WORK INSTRUCTIONS: What lines of the data hold the string "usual"? Copy them all.

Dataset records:
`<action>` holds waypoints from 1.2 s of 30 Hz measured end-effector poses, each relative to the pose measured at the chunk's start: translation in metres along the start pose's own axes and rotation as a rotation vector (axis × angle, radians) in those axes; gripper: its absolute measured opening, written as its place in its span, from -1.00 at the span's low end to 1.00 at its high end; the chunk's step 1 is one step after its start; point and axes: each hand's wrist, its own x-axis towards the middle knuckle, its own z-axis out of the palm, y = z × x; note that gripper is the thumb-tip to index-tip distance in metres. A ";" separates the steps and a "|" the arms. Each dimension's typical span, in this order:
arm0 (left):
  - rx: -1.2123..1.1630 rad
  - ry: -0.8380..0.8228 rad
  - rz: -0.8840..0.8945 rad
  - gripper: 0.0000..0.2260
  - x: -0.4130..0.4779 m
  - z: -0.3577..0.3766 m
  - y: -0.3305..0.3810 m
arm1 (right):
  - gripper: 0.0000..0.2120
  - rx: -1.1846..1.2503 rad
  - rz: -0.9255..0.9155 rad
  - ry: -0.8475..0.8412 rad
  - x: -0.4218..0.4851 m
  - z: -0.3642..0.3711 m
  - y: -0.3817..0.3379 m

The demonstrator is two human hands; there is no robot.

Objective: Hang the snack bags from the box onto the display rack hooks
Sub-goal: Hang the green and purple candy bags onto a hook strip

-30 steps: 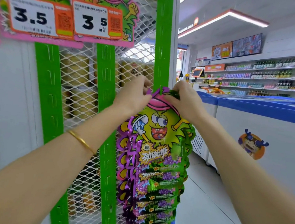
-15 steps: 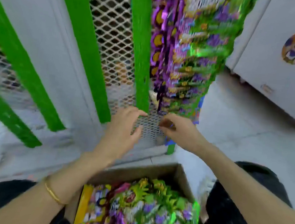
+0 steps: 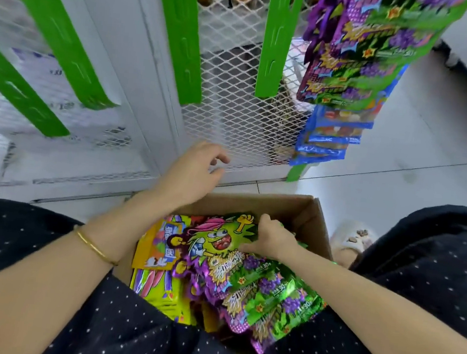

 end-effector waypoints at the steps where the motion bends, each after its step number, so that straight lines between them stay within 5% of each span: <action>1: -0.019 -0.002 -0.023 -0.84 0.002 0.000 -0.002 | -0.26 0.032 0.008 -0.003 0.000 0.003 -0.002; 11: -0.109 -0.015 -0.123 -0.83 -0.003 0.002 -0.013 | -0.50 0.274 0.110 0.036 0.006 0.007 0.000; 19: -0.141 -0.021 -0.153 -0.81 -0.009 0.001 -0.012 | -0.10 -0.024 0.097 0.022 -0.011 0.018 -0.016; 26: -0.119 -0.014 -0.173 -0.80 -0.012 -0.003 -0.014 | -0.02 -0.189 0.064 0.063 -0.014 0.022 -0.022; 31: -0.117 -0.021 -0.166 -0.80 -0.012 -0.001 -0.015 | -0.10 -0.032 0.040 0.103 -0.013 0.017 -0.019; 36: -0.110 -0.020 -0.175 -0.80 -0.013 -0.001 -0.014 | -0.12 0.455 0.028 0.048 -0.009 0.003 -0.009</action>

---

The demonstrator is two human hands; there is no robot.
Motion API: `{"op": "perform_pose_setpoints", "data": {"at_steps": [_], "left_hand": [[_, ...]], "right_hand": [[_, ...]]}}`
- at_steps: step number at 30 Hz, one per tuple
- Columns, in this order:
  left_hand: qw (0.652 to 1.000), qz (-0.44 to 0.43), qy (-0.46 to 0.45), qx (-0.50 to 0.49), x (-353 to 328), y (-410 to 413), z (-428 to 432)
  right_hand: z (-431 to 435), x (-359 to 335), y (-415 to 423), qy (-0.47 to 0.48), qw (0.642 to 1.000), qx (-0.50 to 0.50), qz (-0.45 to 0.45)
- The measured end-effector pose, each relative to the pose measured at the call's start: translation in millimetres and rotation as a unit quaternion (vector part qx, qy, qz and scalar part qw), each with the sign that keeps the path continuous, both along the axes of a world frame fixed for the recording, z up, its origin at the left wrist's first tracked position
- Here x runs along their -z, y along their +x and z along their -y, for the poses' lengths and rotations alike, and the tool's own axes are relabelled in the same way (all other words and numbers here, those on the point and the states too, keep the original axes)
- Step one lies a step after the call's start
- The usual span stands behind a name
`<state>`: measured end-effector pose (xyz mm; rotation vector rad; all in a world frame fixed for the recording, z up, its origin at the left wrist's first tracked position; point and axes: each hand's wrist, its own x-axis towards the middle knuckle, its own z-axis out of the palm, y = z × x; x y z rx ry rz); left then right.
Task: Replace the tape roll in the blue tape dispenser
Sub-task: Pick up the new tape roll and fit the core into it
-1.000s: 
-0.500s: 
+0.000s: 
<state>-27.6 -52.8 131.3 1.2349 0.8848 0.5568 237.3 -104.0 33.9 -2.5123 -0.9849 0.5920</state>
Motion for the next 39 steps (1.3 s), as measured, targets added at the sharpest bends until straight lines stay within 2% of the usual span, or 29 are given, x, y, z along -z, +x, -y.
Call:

OUTPUT FOR THIS EXERCISE:
- The usual span stands behind a name
Motion for the next 39 steps (1.3 s), as measured, targets added at the sharpest bends until straight lines stay within 2% of the usual span, or 29 are given, x, y, z along -z, +x, -y.

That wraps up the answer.